You’re taxed on your crypto income
Regardless of where you live, income tax is probably a reality of your life, the difference is usually just in the percentages taken. When it comes to crypto, it’s no different. If you’re an individual or a business you need to pay income tax on the crypto that you earn, the key thing is understanding what consists of “income” for the government, so let’s take a look.
- You get your salary or payments in crypto: Yes, that salary you just got in BTC or ETH is not going to escape, unfortunately, and you have to pay income tax on it like you would on a regular salary at a regular office job. The key difference is that there is technically no record of you getting it from any exchange, especially if you live in one country and get paid online from your company that’s based i another country. So, you need to declare your earnings and you’ll be taxed on the market value of the crypto at the time you received it.
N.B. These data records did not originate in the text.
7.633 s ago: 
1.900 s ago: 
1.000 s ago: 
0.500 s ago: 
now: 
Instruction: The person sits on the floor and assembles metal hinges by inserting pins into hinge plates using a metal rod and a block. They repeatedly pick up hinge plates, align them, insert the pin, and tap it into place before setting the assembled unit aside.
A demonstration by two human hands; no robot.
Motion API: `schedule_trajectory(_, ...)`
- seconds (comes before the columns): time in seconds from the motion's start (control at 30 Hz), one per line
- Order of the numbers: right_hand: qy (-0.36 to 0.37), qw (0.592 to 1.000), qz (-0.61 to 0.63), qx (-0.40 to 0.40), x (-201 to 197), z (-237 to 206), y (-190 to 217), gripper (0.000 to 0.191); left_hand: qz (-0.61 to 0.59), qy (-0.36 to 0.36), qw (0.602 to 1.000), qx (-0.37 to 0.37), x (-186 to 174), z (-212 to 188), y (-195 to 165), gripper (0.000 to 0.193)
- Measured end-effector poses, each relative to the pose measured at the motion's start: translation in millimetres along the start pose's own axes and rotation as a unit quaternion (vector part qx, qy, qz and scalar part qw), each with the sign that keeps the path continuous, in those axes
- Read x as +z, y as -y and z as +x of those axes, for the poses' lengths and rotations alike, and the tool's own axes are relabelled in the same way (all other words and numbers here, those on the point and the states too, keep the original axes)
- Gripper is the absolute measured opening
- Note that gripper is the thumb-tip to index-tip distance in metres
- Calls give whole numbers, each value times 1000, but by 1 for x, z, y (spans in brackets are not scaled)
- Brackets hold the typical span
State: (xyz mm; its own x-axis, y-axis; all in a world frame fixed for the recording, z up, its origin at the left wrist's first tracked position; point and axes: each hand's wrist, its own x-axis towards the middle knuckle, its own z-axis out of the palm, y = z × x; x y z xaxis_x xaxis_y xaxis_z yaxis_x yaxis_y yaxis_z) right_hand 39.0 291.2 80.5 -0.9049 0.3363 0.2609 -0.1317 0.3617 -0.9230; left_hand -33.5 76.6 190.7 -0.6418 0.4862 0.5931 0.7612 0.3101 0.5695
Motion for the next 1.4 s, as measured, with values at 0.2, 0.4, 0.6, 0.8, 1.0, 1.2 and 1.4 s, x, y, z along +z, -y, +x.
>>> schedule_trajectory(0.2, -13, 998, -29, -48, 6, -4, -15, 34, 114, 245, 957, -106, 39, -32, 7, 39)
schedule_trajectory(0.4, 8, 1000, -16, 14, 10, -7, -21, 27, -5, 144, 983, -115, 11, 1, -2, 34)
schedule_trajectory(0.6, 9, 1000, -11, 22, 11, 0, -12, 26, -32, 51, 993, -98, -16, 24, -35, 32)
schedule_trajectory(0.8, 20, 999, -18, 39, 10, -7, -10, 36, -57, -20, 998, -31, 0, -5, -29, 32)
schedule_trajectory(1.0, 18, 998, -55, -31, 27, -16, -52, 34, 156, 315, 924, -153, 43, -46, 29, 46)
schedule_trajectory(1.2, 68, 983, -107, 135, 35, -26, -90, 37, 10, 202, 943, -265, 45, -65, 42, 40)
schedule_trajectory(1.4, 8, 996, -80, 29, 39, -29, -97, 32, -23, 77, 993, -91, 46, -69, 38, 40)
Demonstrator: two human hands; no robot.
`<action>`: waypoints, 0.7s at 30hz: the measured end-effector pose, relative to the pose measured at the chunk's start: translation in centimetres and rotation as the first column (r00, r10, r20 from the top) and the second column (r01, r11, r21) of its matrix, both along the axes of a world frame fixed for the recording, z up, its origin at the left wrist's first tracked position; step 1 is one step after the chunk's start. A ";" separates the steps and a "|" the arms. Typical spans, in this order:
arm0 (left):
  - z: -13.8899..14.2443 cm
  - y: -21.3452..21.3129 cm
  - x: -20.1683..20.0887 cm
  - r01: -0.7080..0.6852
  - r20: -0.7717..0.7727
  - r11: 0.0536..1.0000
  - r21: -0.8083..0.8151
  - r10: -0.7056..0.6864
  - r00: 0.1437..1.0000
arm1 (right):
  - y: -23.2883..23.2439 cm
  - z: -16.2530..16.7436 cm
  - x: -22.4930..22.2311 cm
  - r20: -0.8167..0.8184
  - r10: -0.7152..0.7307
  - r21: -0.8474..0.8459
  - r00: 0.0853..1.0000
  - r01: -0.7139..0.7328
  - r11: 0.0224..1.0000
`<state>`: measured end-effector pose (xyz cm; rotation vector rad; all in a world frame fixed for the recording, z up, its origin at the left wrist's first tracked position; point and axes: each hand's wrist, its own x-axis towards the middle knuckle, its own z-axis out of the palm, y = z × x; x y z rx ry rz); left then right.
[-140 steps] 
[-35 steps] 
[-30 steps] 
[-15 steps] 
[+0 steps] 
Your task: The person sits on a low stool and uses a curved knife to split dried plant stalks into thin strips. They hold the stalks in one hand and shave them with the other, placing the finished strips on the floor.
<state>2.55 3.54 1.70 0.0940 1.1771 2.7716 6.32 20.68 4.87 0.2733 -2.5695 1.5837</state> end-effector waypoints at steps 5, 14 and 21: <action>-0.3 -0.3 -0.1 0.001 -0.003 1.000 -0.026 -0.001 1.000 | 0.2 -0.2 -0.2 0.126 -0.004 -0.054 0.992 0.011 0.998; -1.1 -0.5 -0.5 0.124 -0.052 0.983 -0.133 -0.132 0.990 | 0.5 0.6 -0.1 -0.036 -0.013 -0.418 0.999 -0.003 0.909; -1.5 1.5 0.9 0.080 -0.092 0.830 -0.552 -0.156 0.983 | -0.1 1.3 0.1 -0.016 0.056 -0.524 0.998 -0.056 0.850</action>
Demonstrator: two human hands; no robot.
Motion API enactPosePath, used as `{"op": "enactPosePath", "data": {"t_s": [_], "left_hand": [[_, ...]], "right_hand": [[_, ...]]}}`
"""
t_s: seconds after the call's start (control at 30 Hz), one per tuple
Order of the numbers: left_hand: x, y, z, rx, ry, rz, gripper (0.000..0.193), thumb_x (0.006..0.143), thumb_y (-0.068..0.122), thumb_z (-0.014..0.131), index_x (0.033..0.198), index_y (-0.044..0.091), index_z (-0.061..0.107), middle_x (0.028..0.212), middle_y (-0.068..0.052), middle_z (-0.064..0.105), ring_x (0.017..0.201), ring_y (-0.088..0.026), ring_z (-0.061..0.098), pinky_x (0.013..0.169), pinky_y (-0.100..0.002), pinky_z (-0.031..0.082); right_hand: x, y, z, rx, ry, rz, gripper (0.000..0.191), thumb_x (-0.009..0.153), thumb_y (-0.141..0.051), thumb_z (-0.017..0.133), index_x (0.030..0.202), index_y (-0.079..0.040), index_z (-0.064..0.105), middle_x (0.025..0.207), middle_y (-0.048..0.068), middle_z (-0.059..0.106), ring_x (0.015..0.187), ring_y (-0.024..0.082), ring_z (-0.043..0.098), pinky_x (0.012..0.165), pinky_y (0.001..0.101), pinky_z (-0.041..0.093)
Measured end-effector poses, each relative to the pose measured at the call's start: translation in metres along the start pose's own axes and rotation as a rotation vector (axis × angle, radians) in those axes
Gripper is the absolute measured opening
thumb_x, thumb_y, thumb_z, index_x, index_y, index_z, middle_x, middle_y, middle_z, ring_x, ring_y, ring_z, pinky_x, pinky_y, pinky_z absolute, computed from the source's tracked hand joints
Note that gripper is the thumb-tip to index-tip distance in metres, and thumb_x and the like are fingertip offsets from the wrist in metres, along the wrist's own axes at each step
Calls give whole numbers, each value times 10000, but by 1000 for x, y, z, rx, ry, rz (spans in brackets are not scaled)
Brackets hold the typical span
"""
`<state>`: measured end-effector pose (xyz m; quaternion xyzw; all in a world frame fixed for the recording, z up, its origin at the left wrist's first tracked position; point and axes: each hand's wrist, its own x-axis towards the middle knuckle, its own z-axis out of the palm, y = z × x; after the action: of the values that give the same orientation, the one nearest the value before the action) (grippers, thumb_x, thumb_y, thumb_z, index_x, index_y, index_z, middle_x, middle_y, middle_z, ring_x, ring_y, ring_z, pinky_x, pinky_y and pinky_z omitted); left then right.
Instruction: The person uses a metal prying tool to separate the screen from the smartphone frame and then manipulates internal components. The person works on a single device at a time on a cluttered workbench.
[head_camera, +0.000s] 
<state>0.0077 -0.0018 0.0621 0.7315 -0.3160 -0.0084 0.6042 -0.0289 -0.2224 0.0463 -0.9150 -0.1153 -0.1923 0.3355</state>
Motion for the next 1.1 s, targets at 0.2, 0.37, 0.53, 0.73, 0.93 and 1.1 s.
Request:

- Mining crypto: So you setup a cool rig and you’re pulling in that ETH or BTC and dreaming of the new kitchen you’re going to put in the house with the gains. Stop right there...taxes. Yes, your mining is taxable as well. Everything you mine is considered an income for you. If you’re doing it full-time or part-time, sometimes there’s a discrepancy with tax offices, so check, but it is considered income. You will also need to pay capital gains tax later on when you decide to sell that crypto you mined, so essentially you’re taxed twice if you’re a miner.
- Airdrops & Staking: These are also considered income and need to be declared properly on your forms. So it’s advisable that you consider very well what airdrops you choose to be a part of because you might end up paying taxes on a bunch of coins you didn’t even really want to hold. Staking rewards are much the same. If you stake on PancakSwap for example, all that sweet extra $CAKE you made has to be shared with the tax office and depending on where you live, the slices will be bigger and bigger**.**
So now you have a pretty good idea of what the reality of holding crypto in 2020 is all about in relation to taxes. And you need to understand that the government won’t leave you alone anymore to make those gains in the dark, so preparing yourself to deal with them is the key to surviving the encounter. Unless you decide to escape to one of those warmer, crypto-friendlier nations of the world.